Copy the result of filtering the entries below for lines that include the string "camera".

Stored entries
^^^^^^^^^^^^^^^^
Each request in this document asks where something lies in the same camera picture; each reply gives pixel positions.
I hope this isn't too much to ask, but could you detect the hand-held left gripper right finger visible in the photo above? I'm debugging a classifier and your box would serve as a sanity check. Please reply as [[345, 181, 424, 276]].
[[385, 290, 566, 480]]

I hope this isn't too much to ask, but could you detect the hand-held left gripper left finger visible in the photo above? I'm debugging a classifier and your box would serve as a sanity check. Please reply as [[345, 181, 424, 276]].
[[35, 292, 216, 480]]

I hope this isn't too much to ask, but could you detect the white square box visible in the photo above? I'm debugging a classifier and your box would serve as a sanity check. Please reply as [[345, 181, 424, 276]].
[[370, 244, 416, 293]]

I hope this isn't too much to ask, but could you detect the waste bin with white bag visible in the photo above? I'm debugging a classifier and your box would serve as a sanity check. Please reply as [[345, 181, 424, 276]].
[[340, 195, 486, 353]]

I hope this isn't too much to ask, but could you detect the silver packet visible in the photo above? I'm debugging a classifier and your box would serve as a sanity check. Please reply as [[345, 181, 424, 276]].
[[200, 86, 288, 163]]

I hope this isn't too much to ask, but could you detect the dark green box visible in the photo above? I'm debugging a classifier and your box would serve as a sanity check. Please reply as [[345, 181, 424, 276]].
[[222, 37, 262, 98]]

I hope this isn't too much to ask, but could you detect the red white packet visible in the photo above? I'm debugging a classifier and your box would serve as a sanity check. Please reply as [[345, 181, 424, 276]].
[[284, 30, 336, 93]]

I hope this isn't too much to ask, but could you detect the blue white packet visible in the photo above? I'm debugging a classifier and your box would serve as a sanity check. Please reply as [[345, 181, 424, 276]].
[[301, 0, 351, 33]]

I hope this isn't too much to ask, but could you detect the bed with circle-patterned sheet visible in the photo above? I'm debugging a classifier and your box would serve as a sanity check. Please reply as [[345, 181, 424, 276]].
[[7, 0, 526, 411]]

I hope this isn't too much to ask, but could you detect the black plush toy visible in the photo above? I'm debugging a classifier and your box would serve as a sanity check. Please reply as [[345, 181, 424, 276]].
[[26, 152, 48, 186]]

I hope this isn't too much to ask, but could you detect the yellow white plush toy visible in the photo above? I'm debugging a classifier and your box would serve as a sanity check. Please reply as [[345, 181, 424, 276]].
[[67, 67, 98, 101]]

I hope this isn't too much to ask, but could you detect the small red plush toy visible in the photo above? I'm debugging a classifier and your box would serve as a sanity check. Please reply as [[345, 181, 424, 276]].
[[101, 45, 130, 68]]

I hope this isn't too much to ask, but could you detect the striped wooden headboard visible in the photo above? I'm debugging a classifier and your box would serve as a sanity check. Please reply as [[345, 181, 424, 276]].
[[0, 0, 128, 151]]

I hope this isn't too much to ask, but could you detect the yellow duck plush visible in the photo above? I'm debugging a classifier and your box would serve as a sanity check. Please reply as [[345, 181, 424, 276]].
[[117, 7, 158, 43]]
^^^^^^^^^^^^^^^^
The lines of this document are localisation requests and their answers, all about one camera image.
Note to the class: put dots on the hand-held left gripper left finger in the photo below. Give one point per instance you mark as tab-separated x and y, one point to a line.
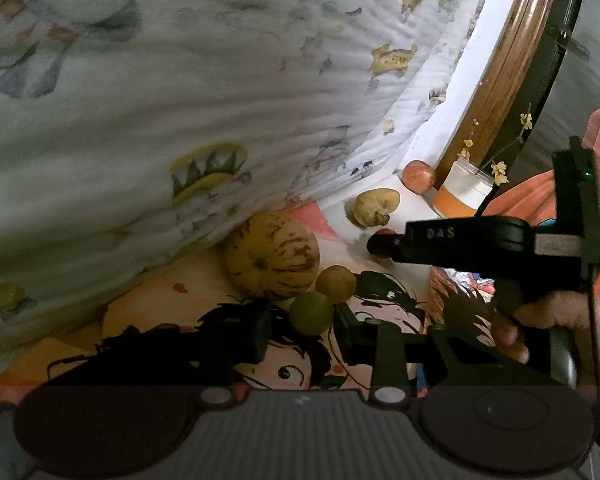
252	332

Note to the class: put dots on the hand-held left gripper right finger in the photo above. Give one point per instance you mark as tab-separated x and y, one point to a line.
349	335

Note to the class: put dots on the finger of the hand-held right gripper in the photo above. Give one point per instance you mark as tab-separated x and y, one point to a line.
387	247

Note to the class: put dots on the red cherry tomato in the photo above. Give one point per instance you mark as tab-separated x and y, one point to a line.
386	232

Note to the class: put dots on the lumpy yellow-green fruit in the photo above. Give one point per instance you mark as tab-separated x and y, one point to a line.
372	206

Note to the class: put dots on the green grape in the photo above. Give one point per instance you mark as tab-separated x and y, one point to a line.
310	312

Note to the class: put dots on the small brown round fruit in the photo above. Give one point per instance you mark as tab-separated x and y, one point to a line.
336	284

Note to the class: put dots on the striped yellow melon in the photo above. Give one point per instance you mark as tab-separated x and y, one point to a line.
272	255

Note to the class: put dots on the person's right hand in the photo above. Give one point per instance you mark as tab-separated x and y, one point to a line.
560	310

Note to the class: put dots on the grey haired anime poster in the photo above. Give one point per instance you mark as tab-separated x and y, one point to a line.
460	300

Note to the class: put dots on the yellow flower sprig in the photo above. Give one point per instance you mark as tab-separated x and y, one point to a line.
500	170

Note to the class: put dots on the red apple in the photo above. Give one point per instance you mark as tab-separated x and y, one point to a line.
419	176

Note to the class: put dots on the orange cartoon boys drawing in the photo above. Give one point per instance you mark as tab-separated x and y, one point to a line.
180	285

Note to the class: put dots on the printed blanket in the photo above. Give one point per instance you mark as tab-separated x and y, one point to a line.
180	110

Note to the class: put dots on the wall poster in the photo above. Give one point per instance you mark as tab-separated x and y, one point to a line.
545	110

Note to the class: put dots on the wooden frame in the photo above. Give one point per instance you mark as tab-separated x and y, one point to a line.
^^^^^^^^^^^^^^^^
ANSWER BOX -
Each request in this document asks where something lies in the same camera picture; each reply gives pixel positions.
The lines of this document are localisation requests and their answers, all about one camera image.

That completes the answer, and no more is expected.